PROBLEM DETAILS
The output is the lines below from the one with "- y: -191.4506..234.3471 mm" through the one with "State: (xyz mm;", both included, printed exactly and with no other line.

SUPPLIED MATERIAL
----

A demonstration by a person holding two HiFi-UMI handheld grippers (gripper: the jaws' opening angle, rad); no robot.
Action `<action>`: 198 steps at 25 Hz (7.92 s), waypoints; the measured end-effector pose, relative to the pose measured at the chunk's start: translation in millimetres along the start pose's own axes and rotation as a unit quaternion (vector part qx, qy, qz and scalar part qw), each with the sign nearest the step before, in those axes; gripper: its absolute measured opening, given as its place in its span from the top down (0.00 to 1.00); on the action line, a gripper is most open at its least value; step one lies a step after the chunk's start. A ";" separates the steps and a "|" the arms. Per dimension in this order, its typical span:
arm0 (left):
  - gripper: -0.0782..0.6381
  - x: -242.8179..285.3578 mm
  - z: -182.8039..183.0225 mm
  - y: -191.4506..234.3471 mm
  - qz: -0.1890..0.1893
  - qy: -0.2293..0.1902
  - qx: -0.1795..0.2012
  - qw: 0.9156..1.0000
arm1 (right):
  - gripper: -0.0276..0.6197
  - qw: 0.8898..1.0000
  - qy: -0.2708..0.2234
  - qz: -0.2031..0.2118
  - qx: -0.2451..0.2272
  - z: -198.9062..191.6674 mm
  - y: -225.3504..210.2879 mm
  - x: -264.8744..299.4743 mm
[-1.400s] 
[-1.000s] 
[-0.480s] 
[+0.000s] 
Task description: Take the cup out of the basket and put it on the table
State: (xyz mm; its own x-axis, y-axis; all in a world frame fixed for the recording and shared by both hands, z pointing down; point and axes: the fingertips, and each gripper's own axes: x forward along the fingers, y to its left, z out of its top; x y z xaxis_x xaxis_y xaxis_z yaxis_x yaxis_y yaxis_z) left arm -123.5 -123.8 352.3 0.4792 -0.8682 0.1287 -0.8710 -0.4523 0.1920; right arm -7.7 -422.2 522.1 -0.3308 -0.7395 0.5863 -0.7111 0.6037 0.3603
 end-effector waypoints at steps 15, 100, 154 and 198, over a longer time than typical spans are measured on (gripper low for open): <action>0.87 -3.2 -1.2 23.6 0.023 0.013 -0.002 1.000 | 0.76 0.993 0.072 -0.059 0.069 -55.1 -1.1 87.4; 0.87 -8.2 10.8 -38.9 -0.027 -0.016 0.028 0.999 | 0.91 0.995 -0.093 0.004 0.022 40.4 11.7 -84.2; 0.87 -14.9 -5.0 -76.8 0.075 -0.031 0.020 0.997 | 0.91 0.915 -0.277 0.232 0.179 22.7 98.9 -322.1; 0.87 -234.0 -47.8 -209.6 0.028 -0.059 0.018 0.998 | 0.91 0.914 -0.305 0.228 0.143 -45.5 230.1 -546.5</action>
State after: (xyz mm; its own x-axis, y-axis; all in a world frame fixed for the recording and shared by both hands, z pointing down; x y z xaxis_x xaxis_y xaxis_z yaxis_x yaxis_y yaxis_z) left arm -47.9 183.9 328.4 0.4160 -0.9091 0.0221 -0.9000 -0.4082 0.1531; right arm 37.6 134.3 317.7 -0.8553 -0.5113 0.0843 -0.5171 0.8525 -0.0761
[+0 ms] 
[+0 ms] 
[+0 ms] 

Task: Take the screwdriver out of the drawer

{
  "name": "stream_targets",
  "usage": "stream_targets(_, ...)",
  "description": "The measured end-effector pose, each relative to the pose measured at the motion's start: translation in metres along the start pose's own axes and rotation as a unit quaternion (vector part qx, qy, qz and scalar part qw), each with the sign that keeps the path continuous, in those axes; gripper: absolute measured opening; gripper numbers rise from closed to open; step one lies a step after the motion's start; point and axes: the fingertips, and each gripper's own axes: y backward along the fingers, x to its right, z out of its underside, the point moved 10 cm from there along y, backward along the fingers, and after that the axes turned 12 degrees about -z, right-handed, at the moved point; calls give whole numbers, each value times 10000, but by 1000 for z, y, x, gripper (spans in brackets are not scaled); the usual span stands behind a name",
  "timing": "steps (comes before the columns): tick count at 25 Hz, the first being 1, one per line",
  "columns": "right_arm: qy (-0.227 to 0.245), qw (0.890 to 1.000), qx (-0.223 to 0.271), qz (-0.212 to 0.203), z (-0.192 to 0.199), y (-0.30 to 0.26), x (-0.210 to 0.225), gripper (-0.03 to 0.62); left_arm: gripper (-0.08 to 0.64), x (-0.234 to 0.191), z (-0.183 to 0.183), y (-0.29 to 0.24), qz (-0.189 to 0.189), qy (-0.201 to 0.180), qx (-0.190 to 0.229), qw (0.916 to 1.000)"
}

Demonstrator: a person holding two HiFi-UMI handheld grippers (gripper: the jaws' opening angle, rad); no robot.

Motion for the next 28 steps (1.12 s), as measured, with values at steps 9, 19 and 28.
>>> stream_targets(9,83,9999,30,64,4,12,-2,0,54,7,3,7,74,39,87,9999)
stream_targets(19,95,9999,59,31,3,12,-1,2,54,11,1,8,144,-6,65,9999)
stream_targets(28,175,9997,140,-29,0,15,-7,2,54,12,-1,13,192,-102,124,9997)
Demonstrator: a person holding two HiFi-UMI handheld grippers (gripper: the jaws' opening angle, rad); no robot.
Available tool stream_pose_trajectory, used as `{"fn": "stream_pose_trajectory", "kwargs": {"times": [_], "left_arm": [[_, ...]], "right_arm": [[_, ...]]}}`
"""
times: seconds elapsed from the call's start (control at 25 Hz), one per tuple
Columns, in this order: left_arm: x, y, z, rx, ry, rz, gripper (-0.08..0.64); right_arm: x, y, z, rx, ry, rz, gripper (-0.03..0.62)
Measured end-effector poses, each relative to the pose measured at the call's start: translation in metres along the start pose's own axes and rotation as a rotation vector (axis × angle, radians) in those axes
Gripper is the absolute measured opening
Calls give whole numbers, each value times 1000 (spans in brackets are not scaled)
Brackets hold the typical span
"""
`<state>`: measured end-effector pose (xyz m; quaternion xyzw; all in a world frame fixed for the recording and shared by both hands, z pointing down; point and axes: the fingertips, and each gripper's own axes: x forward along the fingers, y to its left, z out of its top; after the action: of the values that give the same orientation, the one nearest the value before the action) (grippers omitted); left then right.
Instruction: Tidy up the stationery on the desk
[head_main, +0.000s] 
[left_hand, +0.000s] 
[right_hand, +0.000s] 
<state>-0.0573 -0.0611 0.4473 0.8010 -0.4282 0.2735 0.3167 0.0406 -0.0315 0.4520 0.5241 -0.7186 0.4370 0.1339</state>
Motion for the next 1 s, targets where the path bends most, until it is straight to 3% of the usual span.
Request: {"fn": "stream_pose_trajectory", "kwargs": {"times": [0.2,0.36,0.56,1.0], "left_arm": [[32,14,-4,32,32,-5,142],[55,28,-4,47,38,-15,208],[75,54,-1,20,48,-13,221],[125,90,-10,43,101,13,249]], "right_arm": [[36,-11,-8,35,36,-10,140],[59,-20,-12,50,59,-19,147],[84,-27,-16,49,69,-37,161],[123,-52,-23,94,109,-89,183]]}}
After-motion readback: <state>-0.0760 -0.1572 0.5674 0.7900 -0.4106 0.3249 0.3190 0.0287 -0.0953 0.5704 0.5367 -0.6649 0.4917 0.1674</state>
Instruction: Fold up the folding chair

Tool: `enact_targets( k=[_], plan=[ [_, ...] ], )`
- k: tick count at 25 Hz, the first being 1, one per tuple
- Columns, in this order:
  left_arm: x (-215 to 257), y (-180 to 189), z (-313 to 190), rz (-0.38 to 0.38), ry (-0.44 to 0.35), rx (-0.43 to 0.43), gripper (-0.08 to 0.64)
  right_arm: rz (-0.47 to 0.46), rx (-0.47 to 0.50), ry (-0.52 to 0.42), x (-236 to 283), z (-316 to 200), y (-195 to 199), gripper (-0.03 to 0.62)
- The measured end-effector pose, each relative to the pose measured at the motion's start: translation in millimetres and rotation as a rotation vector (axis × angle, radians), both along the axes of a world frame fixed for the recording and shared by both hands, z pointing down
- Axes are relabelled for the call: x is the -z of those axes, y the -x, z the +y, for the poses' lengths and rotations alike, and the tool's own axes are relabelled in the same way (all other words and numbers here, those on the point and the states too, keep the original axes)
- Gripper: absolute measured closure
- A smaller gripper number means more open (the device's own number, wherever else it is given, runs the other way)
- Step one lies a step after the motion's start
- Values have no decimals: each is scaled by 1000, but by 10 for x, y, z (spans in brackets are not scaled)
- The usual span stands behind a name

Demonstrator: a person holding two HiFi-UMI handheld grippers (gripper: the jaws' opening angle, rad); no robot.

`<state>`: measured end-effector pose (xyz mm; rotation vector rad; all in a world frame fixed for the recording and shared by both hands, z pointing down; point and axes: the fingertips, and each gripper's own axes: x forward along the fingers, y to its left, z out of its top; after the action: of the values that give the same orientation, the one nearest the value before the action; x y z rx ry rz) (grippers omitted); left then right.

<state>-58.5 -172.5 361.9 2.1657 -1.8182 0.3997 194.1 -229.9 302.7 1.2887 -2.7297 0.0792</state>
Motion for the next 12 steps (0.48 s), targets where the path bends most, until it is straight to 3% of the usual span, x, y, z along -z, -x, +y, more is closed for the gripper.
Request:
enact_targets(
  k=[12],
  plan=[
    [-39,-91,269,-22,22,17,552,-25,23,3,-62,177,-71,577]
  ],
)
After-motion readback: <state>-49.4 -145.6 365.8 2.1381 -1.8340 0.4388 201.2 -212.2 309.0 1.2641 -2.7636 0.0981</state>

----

ANSWER SPACE
  - y: -191.4506..234.3471 mm
  - qz: -0.1890..0.1893
  - qy: -0.2293..0.1902
  - qx: -0.1795..0.2012
  - qw: 0.9156..1.0000
arm1 (right):
  - gripper: -0.0276..0.6197
  - qw: 0.8898..1.0000
  - qy: -0.2708..0.2234
  - qz: -0.2031..0.2118
  - qx: -0.2451..0.2272
  - z: -198.9062..191.6674 mm
  - y: -225.3504..210.2879 mm
  - x: -264.8744..299.4743 mm
[-1.400s] 
[-1.000s] 
[-0.480s] 
[+0.000s] 
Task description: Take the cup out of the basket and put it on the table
State: (xyz mm; its own x-axis, y-axis; all in a world frame fixed for the recording and shared by both hands, z pointing down; point and axes: the fingertips, and each gripper's own axes: x forward along the fingers, y to its left, z out of its top; x y z xaxis_x xaxis_y xaxis_z yaxis_x yaxis_y yaxis_z) left arm -123.5 -123.8 352.3 0.4792 -0.8682 0.1287 -0.8710 -0.4523 0.1920; right arm -7.7 -422.2 522.1 -0.3308 -0.7395 0.5863 -0.7111 0.6037 0.3603

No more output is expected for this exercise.